But do you know how many people with this experience you actually need on the team? One. Or hell, even none if they're interacting with a self-aware stakeholder who can provide this guidance. Because one of the wonderful things we've invented on our long journey from single-celled organisms is this idea of communication. You don't need everybody to have 20 years of painful memories about what you can and can't do in a company: you just need one person who can share the results of that pain.

With Team XP this was an extension of sharing the problem: because one of our wider goals was challenging organisational norms, part of our problem statement would inevitably be things like, "these are the things we can get Information Security to sign off on, these are the things we might be able to discuss, and these are the red lines that aren't worth even attempting to talk about" or, "how can we do this when our product organisation doesn't understand this on any conceptual level?"

I think it helped a lot that we talked about why the constraints were there, and how we'd inflicted them on ourselves as an organisation. Also that when we discussed the more people-focused constraints, we did it with a fair amount of empathy. We encouraged the team to think about why people did the things they did rather than write them off as idiots and incompetents. Well, mostly.

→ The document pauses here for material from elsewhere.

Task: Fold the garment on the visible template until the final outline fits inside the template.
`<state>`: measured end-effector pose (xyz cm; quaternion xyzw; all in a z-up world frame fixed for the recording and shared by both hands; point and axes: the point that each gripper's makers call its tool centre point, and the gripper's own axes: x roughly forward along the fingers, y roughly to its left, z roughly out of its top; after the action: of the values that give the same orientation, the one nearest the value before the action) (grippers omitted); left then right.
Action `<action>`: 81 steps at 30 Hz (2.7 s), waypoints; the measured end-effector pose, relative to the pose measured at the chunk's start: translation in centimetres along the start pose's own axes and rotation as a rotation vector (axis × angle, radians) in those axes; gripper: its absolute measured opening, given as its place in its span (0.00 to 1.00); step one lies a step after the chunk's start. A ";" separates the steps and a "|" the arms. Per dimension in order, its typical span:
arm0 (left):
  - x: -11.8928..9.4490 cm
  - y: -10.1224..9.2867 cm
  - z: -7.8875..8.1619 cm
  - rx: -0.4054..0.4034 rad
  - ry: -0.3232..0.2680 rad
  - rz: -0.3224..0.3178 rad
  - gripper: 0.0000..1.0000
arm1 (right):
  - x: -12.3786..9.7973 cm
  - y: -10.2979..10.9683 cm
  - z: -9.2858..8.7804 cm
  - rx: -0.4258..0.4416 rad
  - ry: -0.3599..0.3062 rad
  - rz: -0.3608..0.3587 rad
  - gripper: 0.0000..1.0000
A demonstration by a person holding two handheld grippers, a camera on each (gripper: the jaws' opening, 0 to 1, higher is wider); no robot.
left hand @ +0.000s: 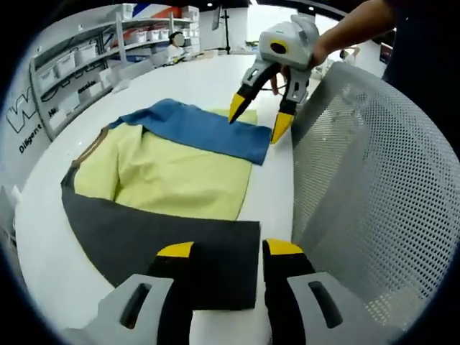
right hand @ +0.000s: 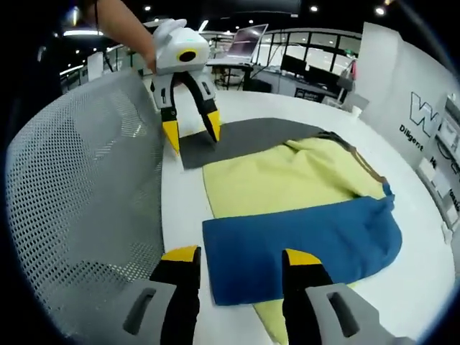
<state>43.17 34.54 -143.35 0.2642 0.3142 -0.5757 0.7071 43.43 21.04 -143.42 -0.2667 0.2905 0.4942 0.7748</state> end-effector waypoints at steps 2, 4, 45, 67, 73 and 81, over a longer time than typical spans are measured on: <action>0.4 -0.3 0.3 0.003 -0.001 -0.012 0.33 | 0.0 0.1 0.1 0.001 -0.002 0.005 0.40; 0.8 -0.5 0.5 0.006 0.005 -0.015 0.31 | 0.0 0.1 0.2 0.003 -0.006 0.004 0.40; -6.6 11.5 4.0 -0.348 -0.086 0.238 0.03 | 1.0 1.3 -0.6 0.039 -0.001 0.060 0.38; -17.1 22.2 3.6 -0.388 -0.131 0.525 0.03 | 1.0 1.3 -0.6 0.046 -0.002 0.058 0.37; -19.0 24.2 3.0 -0.369 -0.109 0.591 0.03 | 1.1 1.3 -0.7 0.048 -0.002 0.061 0.37; -22.7 27.2 2.5 -0.378 -0.090 0.722 0.03 | 1.1 1.2 -0.4 0.048 -0.005 0.045 0.38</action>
<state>67.02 52.82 -124.36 0.1972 0.2703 -0.2336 0.9130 42.64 21.88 -144.68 -0.2402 0.3061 0.5051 0.7704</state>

(Again, this was one of those things where lack of experience turned out to be useful, because the team hadn't formed a bunch of Dilbertesque prejudices about the workplace.)

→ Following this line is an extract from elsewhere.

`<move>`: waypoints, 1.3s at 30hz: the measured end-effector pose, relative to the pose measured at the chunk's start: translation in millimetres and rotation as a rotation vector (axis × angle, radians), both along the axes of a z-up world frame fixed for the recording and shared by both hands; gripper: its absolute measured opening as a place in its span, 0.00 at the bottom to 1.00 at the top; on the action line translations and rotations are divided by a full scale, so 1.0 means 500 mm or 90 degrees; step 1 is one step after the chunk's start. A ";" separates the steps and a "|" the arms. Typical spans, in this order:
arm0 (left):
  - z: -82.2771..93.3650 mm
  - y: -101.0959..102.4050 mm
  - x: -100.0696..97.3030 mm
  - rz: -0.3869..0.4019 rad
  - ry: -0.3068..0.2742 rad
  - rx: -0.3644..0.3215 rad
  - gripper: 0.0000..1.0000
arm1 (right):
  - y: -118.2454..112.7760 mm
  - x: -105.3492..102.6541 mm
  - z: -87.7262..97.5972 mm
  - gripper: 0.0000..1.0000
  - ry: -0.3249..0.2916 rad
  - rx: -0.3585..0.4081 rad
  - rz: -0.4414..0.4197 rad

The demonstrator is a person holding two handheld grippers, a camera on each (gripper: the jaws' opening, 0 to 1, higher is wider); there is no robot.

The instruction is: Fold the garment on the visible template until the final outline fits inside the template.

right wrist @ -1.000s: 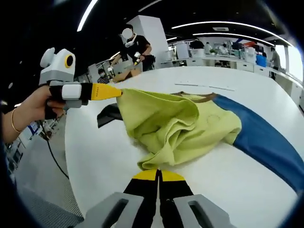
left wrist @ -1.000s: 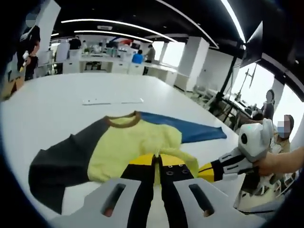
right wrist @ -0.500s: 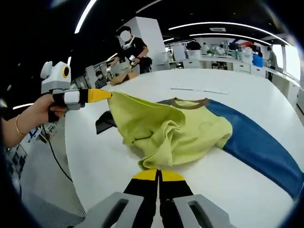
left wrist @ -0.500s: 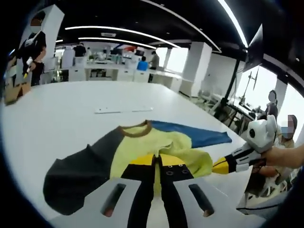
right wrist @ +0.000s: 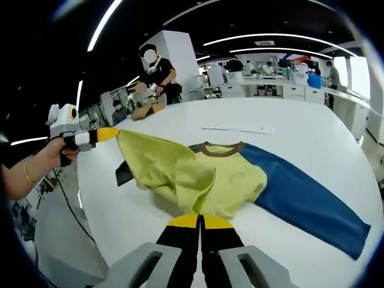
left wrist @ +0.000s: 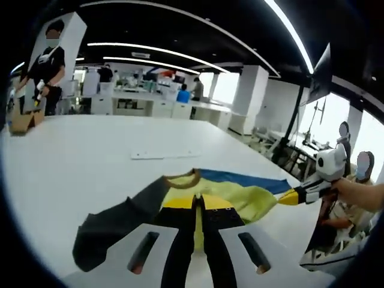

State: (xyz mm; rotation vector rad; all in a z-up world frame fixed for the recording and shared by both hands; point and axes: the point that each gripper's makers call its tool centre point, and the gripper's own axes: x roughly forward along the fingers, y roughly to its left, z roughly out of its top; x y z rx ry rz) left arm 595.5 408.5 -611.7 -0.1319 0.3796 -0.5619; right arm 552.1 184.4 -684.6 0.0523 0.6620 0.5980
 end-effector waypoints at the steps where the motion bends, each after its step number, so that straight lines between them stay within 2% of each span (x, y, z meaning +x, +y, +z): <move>1: 0.002 0.002 -0.005 -0.006 -0.004 0.003 0.00 | -0.009 -0.002 0.001 0.00 0.001 -0.005 -0.004; 7: 0.006 0.017 -0.027 -0.029 -0.011 0.005 0.00 | -0.045 -0.009 0.007 0.00 -0.002 -0.017 -0.023; 20: 0.007 0.070 -0.076 -0.034 -0.003 0.016 0.00 | -0.098 -0.029 0.026 0.00 -0.005 -0.017 -0.068; 31: -0.025 0.086 -0.139 -0.054 0.041 0.038 0.00 | -0.133 -0.071 0.045 0.00 -0.010 -0.015 -0.104; 39: -0.041 0.086 -0.176 -0.074 0.056 0.072 0.00 | -0.157 -0.104 0.046 0.00 -0.004 -0.016 -0.120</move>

Provide a safe environment

As with any team things could (and did) go wrong. Everything from the usual missed sprint goals and misunderstood tickets, to blowing up our entire back end because we connected something that scaled effortlessly to something that... didn't. However, we also knew that one of the wider problems in the organisation was teams who were stuck in ineffective patterns due to being unwilling to experiment, because they were the ones who got the blame for it.

What we needed were two types of safety:

  • Technical safety: When things went wrong, they needed to go wrong in an environment where it didn't matter.
  • Psychological safety: There would be no penalties for trying something new, and having it not work out.

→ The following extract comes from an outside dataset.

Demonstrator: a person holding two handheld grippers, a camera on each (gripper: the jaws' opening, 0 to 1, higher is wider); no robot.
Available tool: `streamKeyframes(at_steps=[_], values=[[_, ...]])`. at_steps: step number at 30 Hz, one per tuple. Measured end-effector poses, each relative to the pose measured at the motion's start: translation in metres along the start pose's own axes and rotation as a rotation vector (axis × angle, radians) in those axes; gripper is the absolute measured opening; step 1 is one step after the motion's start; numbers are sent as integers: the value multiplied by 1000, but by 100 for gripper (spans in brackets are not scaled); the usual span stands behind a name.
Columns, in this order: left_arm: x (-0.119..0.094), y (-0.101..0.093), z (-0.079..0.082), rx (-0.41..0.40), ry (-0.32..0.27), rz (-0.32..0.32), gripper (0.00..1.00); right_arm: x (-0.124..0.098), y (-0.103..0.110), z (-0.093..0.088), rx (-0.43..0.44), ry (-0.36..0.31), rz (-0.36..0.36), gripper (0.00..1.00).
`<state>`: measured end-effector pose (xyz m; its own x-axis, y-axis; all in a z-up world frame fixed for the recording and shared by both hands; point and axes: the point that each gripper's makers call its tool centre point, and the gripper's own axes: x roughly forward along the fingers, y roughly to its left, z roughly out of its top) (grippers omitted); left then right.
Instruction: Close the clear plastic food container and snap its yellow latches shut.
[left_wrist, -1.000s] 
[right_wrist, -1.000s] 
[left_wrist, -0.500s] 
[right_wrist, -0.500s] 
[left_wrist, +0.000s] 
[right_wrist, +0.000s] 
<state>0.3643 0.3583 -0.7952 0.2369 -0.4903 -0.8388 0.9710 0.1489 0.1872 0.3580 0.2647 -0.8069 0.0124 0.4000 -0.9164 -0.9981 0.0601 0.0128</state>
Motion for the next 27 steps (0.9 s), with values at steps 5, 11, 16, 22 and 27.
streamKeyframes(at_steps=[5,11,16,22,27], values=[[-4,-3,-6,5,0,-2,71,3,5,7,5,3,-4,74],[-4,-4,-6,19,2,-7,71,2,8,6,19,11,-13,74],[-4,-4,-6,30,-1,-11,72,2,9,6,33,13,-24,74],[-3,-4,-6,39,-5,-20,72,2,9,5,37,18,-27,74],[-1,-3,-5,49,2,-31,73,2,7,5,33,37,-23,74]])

The latter may sound like a recipe for disaster, but this is because our discipline came from a different place. While we were clear that failure was acceptable, we also made it clear that having something fail and then not learning from it was not. In other words if things broke and they did not result in documentation, tests, or changes to team behaviour then everyone was going to have a bad time.

Technical safety was simply the classic case of shifting left. It's safer for something to break in a test or develop environment than on production, and it's way safer for it to break in a unit test before the code has gone anywhere. This also meant faster feedback cycles, which are very useful when people are still learning about things.

Of course, this article is about what actually happened rather than Internet idealism. So in reality we found it hard to get everyone to care about testing to a level where we were catching problems early on, and we had a lot of problems with our dev and test environments not really being representative of our production one, leading to low levels of confidence that something would work once it was fully out the door. What helped a lot was late in the team's existence, when we got a very experienced tester who was very good at playing "grumpy old man" when testing didn't meet the standards it should have met.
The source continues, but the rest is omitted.